■ Exercise description
From the data that follows, print exactly the lines starting at the one containing "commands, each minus" and ending at the one containing "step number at"; include both of them and nothing more.

------------

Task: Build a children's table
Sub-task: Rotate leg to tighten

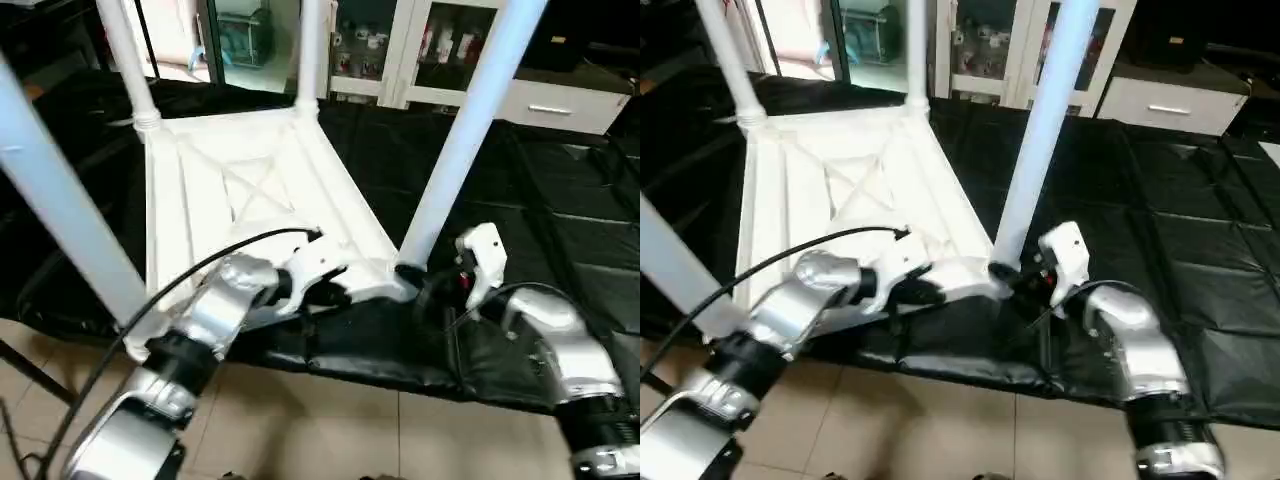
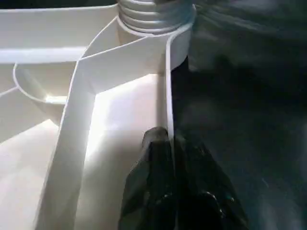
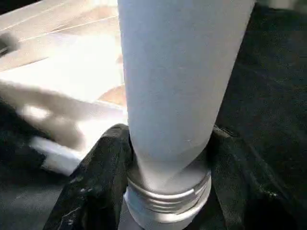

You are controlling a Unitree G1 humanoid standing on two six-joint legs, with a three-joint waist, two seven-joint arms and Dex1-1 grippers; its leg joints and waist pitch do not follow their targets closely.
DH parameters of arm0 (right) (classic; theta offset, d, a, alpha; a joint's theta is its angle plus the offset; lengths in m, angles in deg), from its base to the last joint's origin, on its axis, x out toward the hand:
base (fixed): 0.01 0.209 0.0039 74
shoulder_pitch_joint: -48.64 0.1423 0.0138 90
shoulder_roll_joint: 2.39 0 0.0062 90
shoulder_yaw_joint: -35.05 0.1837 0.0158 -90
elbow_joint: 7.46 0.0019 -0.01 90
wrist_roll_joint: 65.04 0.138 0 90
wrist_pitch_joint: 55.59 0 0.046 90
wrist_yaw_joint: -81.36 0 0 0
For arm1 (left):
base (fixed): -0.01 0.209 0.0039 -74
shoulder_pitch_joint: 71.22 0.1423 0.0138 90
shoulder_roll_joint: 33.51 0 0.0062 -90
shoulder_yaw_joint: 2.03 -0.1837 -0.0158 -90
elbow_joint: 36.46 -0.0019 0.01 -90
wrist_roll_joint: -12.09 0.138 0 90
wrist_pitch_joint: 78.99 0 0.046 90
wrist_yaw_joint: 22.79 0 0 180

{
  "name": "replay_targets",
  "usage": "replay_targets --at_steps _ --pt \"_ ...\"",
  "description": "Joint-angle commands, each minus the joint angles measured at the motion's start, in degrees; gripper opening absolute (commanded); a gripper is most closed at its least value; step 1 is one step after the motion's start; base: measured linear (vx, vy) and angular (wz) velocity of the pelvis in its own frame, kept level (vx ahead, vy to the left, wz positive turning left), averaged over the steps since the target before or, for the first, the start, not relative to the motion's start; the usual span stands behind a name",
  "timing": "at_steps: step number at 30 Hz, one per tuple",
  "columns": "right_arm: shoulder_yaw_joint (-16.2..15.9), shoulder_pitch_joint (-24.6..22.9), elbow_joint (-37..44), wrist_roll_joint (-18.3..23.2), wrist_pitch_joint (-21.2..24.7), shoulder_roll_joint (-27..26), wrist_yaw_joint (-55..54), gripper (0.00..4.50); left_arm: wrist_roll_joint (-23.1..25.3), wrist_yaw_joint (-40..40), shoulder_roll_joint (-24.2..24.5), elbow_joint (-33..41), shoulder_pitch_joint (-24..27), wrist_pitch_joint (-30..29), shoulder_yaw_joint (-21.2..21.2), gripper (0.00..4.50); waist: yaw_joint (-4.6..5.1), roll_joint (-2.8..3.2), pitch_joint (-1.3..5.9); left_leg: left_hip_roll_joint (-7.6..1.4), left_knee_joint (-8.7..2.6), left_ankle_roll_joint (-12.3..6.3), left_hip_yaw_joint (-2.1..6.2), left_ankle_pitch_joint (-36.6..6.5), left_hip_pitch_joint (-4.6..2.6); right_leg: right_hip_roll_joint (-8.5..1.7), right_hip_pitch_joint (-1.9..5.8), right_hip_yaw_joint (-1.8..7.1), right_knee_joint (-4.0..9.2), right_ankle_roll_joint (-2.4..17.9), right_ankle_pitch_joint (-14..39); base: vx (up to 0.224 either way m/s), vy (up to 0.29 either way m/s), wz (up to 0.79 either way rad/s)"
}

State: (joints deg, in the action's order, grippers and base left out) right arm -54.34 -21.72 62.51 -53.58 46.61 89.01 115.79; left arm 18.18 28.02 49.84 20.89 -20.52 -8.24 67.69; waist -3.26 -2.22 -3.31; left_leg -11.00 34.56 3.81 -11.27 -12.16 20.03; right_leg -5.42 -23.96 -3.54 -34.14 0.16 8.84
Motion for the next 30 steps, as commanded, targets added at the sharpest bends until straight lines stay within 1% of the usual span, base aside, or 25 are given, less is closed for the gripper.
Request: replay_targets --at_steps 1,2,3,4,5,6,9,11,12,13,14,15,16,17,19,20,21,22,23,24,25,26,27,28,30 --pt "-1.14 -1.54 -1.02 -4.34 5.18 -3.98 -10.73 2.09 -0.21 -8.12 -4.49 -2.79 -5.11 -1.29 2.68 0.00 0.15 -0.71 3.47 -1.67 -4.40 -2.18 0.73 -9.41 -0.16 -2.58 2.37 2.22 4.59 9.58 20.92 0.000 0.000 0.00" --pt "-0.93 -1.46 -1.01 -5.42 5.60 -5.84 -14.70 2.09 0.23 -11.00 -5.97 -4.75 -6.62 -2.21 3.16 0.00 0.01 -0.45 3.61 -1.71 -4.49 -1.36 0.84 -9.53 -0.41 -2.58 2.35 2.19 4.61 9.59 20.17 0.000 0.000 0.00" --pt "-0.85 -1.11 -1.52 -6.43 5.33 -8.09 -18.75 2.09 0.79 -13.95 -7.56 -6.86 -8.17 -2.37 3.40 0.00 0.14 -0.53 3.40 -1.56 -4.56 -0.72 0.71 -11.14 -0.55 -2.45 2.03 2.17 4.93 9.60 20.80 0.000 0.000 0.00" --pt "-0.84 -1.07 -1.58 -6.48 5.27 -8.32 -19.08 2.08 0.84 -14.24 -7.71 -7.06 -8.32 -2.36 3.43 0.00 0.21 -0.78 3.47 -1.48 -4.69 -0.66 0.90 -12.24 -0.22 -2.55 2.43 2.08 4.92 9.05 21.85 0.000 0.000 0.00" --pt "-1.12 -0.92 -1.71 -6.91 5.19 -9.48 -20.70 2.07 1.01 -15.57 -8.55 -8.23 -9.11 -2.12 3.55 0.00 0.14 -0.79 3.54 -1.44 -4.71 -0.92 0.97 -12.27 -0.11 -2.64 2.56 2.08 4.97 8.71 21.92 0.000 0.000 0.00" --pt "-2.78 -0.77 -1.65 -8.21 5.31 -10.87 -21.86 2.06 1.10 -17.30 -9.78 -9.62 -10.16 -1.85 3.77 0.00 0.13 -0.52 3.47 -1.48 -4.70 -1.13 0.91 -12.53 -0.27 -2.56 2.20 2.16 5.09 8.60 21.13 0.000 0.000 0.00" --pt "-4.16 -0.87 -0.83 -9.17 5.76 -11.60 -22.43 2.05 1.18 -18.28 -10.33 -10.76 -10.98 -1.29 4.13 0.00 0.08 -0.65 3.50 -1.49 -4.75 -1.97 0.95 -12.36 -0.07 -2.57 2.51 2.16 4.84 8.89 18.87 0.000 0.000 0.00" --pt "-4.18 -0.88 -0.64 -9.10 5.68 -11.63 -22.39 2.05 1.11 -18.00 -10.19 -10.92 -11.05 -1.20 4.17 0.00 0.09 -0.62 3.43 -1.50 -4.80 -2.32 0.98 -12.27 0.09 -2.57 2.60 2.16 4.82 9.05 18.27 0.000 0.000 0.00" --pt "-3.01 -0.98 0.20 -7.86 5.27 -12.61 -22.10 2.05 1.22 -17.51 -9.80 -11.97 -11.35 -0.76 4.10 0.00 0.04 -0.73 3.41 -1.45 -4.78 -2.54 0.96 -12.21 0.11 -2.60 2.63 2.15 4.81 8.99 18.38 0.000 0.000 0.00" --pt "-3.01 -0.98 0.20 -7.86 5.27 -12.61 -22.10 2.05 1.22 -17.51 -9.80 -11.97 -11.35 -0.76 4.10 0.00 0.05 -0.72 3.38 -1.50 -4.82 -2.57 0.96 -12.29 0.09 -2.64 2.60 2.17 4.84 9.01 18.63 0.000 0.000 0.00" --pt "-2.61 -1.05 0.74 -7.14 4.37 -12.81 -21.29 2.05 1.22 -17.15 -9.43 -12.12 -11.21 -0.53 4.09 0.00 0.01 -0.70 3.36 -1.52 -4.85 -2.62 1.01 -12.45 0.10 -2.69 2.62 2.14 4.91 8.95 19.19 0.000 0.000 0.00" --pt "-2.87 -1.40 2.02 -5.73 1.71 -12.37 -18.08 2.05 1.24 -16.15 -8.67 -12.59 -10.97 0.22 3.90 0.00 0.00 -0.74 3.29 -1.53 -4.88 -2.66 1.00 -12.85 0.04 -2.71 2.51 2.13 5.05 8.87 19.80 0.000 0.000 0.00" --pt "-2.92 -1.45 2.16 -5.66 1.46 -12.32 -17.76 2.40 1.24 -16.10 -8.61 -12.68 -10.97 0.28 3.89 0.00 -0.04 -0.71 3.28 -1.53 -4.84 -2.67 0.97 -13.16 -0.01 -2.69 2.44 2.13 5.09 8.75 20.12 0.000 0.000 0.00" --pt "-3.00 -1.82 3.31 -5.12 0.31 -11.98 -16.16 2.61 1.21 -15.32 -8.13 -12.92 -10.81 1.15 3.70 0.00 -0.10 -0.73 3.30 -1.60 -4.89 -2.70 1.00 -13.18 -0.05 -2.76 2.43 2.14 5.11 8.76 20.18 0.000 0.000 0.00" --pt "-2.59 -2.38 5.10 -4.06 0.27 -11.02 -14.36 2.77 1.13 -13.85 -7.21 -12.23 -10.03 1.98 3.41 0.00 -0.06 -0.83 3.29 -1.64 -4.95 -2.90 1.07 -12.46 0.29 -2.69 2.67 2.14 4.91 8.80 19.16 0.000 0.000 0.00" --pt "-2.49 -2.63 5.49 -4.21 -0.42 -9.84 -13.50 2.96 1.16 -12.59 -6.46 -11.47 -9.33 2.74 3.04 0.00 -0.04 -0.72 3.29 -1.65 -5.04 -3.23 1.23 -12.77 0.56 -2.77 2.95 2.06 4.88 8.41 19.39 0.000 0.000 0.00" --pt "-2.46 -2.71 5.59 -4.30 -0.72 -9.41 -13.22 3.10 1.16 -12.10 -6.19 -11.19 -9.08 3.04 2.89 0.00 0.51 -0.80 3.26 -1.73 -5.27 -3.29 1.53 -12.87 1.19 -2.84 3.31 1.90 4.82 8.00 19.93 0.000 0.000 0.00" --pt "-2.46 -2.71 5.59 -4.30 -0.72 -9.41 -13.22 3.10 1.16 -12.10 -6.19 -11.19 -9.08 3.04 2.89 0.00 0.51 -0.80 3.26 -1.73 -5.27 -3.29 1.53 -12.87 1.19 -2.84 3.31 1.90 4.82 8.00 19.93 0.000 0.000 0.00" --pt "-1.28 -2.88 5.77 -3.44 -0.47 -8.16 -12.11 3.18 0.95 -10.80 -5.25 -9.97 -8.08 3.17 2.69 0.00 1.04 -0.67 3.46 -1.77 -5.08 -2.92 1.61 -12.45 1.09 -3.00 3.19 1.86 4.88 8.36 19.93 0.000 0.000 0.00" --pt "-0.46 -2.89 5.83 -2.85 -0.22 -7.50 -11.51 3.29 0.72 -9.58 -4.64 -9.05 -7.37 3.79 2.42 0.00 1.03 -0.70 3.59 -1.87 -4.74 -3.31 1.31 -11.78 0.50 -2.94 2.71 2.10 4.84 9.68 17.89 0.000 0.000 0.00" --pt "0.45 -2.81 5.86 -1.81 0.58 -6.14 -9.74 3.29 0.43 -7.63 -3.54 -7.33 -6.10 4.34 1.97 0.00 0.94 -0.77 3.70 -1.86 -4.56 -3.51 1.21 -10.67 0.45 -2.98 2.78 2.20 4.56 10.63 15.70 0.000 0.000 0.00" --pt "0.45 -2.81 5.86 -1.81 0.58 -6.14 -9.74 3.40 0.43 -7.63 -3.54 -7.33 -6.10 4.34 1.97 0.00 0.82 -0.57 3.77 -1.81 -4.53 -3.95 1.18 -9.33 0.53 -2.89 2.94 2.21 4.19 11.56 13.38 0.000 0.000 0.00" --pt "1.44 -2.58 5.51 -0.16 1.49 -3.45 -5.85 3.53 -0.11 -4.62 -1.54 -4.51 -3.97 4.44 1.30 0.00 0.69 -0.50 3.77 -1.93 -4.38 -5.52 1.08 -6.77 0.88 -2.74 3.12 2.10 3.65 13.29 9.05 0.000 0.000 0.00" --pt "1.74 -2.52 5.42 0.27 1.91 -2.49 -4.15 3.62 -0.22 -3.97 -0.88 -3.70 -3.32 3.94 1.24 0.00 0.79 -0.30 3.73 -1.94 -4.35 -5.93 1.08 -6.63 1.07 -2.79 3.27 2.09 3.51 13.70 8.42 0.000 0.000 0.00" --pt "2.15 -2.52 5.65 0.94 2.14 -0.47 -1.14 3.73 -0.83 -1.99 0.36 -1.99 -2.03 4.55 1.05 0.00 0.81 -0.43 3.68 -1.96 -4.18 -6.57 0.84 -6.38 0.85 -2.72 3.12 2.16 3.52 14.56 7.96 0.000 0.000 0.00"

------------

■ Task solution
  "description": "Joint-angle commands, each minus the joint angles measured at the motion's start, in degrees; gripper opening absolute (commanded); a gripper is most closed at its least value; step 1 is one step after the motion's start; base: measured linear (vx, vy) and angular (wz) velocity of the pelvis in its own frame, kept level (vx ahead, vy to the left, wz positive turning left), averaged over the steps since the target before or, for the first, the start, not relative to the motion's start; the usual span stands behind a name",
  "timing": "at_steps: step number at 30 Hz, one per tuple",

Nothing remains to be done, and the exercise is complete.